Task brief — Retype only the lines at the head of the records, first through the one with "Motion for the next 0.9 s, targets", exactly as written.

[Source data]
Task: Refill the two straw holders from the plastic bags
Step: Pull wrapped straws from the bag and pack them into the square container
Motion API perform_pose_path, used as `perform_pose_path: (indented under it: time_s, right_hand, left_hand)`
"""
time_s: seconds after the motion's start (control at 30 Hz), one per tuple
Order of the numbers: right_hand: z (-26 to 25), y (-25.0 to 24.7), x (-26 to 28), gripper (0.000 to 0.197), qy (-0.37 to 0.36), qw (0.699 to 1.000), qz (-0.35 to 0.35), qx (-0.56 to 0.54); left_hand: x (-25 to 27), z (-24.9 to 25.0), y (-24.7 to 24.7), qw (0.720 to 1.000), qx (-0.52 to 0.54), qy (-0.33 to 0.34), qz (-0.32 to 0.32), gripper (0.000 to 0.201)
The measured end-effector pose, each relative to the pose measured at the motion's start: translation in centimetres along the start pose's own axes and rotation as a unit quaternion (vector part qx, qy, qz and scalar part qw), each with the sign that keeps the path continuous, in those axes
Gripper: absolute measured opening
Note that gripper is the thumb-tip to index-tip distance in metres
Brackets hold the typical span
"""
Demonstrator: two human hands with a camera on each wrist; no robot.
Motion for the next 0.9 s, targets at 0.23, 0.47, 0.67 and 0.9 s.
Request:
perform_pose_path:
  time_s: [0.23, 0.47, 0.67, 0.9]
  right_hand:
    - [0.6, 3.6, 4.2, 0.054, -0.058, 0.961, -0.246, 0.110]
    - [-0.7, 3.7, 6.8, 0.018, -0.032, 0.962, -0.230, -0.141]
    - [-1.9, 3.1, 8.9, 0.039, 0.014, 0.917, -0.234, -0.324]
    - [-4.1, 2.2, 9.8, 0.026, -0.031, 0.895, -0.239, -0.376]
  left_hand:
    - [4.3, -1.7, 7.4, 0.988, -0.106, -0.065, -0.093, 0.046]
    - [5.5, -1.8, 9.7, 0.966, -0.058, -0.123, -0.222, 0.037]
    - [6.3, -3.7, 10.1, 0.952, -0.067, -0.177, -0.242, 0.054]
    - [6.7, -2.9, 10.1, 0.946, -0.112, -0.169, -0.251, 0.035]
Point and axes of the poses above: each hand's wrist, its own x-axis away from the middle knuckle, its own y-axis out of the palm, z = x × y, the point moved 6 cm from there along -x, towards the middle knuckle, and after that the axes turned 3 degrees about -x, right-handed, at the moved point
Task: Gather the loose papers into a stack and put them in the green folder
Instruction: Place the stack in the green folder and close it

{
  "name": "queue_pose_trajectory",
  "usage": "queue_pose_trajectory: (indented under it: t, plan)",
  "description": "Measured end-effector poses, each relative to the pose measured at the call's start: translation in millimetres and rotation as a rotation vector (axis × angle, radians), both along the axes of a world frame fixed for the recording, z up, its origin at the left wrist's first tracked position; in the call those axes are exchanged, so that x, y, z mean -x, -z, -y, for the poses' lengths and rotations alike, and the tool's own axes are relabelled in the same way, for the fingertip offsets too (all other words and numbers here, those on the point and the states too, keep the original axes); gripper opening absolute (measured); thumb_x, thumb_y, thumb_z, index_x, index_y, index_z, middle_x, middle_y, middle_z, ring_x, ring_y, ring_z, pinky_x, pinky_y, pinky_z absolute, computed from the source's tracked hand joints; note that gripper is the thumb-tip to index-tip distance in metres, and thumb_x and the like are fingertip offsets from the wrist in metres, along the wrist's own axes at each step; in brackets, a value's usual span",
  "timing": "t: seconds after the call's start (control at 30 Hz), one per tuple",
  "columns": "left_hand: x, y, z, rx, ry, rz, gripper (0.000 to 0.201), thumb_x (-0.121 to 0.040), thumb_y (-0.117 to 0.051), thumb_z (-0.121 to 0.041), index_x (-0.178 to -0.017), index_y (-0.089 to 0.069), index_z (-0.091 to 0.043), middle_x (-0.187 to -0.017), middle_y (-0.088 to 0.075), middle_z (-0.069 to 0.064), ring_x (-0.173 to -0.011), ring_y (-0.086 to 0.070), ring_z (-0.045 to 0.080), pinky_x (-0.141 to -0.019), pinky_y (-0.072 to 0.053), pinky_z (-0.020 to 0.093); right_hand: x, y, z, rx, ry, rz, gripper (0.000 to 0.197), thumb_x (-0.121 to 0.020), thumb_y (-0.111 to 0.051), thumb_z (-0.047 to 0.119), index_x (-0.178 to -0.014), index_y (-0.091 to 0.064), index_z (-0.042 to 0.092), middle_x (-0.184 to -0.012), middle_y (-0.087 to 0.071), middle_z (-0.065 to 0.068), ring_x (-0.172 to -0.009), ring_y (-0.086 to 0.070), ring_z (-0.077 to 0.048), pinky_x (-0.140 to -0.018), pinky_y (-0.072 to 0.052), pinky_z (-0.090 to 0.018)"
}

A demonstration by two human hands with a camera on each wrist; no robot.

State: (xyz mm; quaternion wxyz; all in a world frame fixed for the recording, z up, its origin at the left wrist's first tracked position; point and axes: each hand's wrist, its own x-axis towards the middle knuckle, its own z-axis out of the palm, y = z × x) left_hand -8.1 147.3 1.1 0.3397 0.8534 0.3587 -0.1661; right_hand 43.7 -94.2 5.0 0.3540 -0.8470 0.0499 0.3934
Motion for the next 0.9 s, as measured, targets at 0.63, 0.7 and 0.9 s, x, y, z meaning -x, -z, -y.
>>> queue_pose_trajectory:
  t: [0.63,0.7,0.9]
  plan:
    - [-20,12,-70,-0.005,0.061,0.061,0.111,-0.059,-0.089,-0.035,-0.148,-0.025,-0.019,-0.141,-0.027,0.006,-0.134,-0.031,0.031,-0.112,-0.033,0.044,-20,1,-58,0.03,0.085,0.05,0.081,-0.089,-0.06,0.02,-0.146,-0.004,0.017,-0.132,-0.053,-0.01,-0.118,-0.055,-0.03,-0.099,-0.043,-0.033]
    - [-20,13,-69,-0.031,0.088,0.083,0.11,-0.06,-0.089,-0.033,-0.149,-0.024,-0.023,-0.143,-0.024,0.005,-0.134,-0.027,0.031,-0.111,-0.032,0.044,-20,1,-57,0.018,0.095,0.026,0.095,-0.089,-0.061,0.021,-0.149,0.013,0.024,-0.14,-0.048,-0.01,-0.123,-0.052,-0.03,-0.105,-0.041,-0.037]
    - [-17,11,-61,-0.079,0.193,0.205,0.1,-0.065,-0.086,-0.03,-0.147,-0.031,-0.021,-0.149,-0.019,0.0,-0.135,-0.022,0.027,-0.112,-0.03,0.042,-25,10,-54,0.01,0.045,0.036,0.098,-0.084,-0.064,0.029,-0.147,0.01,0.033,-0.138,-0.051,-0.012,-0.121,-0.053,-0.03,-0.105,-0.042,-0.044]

Solution to this task —
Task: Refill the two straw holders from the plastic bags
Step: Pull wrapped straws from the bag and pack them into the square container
Motion API perform_pose_path, used as `perform_pose_path: (indented under it: time_s, right_hand, left_hand)`
"""
time_s: seconds after the motion's start (control at 30 Hz), one per tuple
Order of the numbers: right_hand: z (-26 to 25), y (-25.0 to 24.7), x (-26 to 28), gripper (0.000 to 0.197), qy (-0.37 to 0.36), qw (0.699 to 1.000), qz (-0.35 to 0.35), qx (-0.56 to 0.54); left_hand: x (-25 to 27), z (-24.9 to 25.0), y (-24.7 to 24.7), qw (0.720 to 1.000), qx (-0.52 to 0.54), qy (-0.33 to 0.34), qz (-0.32 to 0.32), gripper (0.000 to 0.201)
The measured end-effector pose, each relative to the pose measured at the motion's start: translation in centimetres along the start pose's own axes and rotation as a unit quaternion (vector part qx, qy, qz and scalar part qw), each with the sign that keeps the path continuous, in those axes
Gripper: absolute measured opening
Note that gripper is the thumb-tip to index-tip distance in metres
Brackets hold the typical span
"""
Demonstrator: two human hands with a camera on each wrist; no robot.
Motion for the next 0.9 s, targets at 0.23, 0.47, 0.67 and 0.9 s.

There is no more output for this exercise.